Once the currency offering is completed, the new token holders must have access to the site’s services. After a recent DDoS attack on Electroneum, access was closed to the 140,000 investors who held its tokens until the site was made available securely. Electroneum, which offers a digital currency that can be mined using smartphones, had to announce the delay of its website and mobile mining app launch. The attack would have been prevented by using an enterprise DDoS protection such as that provided by Incapsula.

How Incapsula Protects ICOs

Creating a new currency and building a business is complex. Incapsula website protection and DDoS mitigation can protect your website from attacks, account takeover and availability issues.

Web Application Firewall

Incapsula Web Application Firewall (WAF), named by Gartner as a leading WAF for four consecutive years, analyzes all user access to your web application and protects your application from cyber attacks. It protects against all web application attacks including OWASP top 10 threats and blocks malicious bots. It controls which visitors can access your application with traffic filtering based on a variety of factors.

The WAF profiles all aspects of the web application to detect attacks, such as preventing a site defacing attack that relies on cross site scripting. With this protection, your site can avoid the annoying validation requests, such as a CAPTCHA, that are prevalent on many sites.

DDoS Protection

To protect cryptocurrency exchange and foundation sites, such as Electroneum and Bitcoin Gold, Incapsula DDoS protection automatically detects and mitigates attacks targeting websites and web applications. Incapsula is the only service to offer an SLA-backed guarantee to detect and block attacks in under 10 seconds. Our new Behemoth 2 platform blocked a 650 Gbps (Gigabits per second) DDoS flood with more than 150 Mpps (million packets per second), with capacity to spare. We expect that capacity will be tested further as the size of attacks continues to increase.

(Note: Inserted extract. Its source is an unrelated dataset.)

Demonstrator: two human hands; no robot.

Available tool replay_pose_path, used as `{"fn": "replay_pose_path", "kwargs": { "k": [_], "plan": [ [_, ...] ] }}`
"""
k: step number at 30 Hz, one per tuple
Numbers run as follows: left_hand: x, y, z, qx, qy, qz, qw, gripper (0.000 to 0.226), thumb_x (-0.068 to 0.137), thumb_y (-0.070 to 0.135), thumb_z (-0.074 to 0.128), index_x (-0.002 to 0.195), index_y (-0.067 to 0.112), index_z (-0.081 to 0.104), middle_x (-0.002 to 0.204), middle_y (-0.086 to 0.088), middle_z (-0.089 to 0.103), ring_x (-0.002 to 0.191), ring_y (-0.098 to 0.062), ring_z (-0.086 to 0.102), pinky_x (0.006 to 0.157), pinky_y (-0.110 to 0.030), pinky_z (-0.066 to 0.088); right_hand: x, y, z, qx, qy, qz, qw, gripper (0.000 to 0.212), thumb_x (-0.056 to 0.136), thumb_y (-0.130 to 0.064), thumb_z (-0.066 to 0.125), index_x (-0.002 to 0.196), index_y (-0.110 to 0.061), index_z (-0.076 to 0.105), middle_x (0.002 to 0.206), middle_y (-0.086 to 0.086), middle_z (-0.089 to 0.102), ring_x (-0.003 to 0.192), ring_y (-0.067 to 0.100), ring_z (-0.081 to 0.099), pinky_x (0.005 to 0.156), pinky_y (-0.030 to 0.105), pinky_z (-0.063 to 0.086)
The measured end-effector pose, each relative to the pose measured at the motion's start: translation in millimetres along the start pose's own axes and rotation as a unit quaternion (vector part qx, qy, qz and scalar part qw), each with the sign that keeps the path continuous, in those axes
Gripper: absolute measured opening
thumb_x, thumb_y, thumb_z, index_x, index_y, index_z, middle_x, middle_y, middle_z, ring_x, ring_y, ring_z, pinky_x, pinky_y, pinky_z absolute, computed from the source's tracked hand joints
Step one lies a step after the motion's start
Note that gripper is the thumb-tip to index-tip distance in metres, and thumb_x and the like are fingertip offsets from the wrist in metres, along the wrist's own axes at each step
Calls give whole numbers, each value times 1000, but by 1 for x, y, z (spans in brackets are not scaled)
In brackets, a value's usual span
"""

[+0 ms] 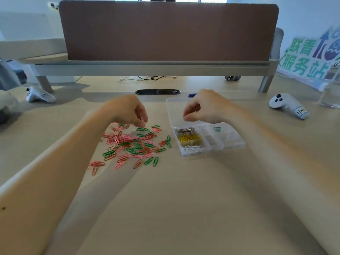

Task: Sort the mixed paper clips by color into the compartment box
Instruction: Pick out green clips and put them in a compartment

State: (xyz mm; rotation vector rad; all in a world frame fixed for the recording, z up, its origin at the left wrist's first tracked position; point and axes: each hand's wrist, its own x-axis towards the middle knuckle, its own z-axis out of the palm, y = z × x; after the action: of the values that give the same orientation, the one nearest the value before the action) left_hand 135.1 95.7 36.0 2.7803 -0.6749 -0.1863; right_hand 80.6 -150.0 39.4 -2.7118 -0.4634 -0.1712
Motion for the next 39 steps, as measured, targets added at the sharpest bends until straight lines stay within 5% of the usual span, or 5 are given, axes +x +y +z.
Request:
{"fn": "replay_pose_path", "kwargs": {
  "k": [5, 11, 23, 29, 39],
  "plan": [
    [4, -14, 6, 22, -13, -7, 1000, 26, 79, 21, 76, 104, 23, 71, 98, 5, 69, 82, -9, 63, 64, -20, 44, 43, -41, 37, -32, -64, -31, 997, 15, 87, -19, 71, 101, -17, 74, 92, -7, 67, 85, 7, 62, 75, 20, 48],
    [16, -17, 22, 39, 17, 10, 999, 16, 80, 26, 76, 95, 24, 72, 90, 7, 65, 82, -10, 59, 83, -29, 48, 69, -43, 61, -106, -37, -8, 994, 13, 83, -20, 74, 96, -20, 72, 102, 1, 66, 91, 19, 60, 83, 37, 54],
    [23, -15, 23, 76, 28, 26, 996, 3, 85, 15, 67, 84, 17, 69, 81, 5, 65, 78, -13, 59, 75, -27, 47, 72, -43, 69, -84, -46, -11, 995, 10, 87, -12, 66, 94, -15, 71, 91, -1, 61, 85, 17, 56, 78, 34, 49],
    [18, -2, 15, -81, 87, 40, 992, 6, 82, 9, 73, 78, 12, 70, 65, 3, 71, 54, -6, 67, 54, -16, 52, 63, -24, 38, 34, 4, -15, 999, 5, 87, -14, 70, 89, -15, 74, 74, -12, 60, 72, -1, 56, 68, 20, 43],
    [41, 106, 37, -160, 83, 143, 973, 3, 78, 11, 77, 80, 10, 75, 72, 0, 72, 57, -7, 69, 59, -14, 54, -4, 68, -28, 50, -47, 115, 991, 7, 81, -13, 75, 83, -19, 76, 78, 3, 74, 78, 22, 70, 71, 35, 58]
  ]
}}
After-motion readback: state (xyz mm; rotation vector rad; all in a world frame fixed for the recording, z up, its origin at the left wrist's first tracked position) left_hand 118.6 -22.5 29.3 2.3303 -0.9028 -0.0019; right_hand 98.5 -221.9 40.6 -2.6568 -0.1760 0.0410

Besides handling large volumetric attacks, Incapsula specializes in protection against complex application layer attacks, and a unique capability of filtering API traffic with minimal false positives.

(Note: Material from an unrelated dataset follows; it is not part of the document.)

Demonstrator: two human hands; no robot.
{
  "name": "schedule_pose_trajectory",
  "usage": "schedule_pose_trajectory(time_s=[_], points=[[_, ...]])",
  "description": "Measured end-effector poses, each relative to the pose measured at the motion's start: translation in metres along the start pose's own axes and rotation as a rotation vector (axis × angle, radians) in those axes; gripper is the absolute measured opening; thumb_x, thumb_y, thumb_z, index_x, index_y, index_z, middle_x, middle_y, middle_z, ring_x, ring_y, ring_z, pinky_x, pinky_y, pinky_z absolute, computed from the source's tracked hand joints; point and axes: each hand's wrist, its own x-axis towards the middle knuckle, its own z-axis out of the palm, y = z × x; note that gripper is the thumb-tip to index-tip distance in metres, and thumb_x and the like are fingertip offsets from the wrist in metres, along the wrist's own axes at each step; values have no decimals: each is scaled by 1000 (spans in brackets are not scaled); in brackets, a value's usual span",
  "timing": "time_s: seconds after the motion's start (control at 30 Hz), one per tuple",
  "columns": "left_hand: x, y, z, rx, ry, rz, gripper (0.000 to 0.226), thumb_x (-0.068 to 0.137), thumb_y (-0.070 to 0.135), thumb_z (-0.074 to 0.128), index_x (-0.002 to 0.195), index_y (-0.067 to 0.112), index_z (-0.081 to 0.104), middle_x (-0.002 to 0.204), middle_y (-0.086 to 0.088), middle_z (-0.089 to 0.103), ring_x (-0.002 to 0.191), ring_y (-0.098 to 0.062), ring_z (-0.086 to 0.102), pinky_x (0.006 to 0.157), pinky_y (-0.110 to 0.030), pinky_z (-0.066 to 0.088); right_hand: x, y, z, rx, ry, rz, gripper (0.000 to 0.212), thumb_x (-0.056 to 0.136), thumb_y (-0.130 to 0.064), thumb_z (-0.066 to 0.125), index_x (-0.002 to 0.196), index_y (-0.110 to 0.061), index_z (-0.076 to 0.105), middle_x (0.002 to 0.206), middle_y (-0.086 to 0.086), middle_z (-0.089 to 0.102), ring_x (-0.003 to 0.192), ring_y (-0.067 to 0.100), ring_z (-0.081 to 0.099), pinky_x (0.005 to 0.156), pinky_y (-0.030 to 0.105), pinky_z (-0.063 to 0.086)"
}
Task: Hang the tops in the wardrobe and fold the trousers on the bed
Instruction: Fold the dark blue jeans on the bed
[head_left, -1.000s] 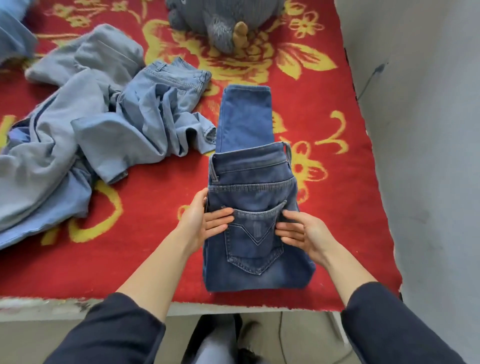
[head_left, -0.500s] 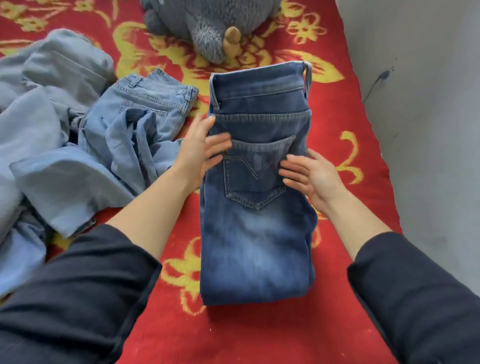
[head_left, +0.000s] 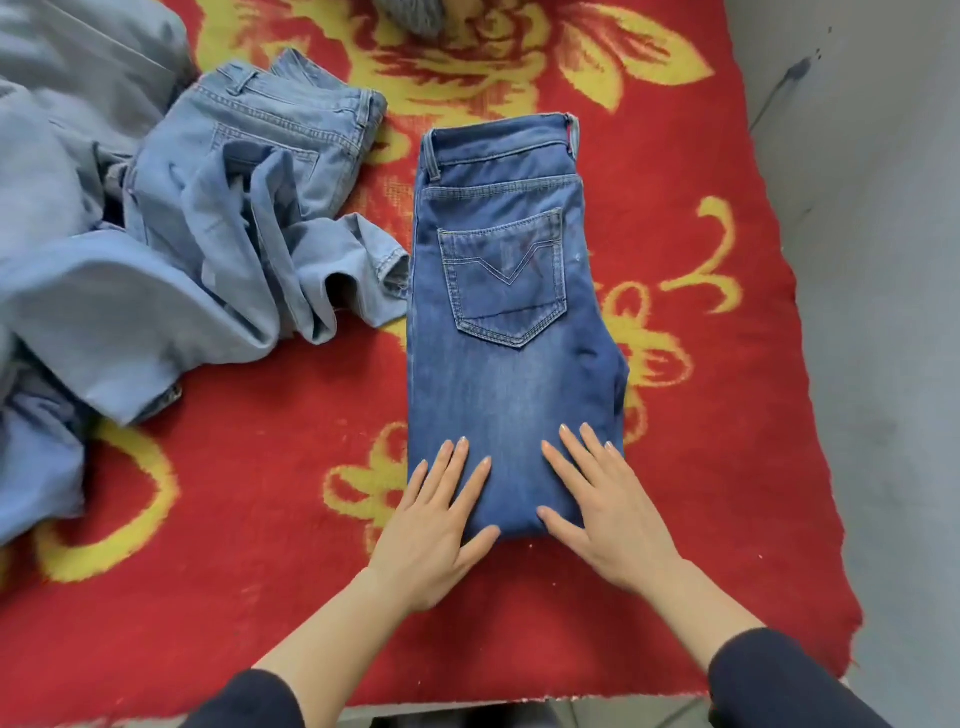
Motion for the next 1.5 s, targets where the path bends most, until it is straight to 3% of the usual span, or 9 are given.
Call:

Account Takeover Protection

Incapsula provides protection against account takeover attempts, including those initiated with large scale credential stuffing attacks. Custom IncapRules can be defined to protect the login page against such attacks.

What’s Ahead?

After you’ve securely completed your coin offering, there are other vulnerabilities that have been exploited in the cryptocurrency lifecycle you need to be aware of. These include DDoS attacks on cryptocurrency exchanges and exploits on digital wallets. We will delve more deeply into these areas and look at how your assets can be protected in an upcoming article.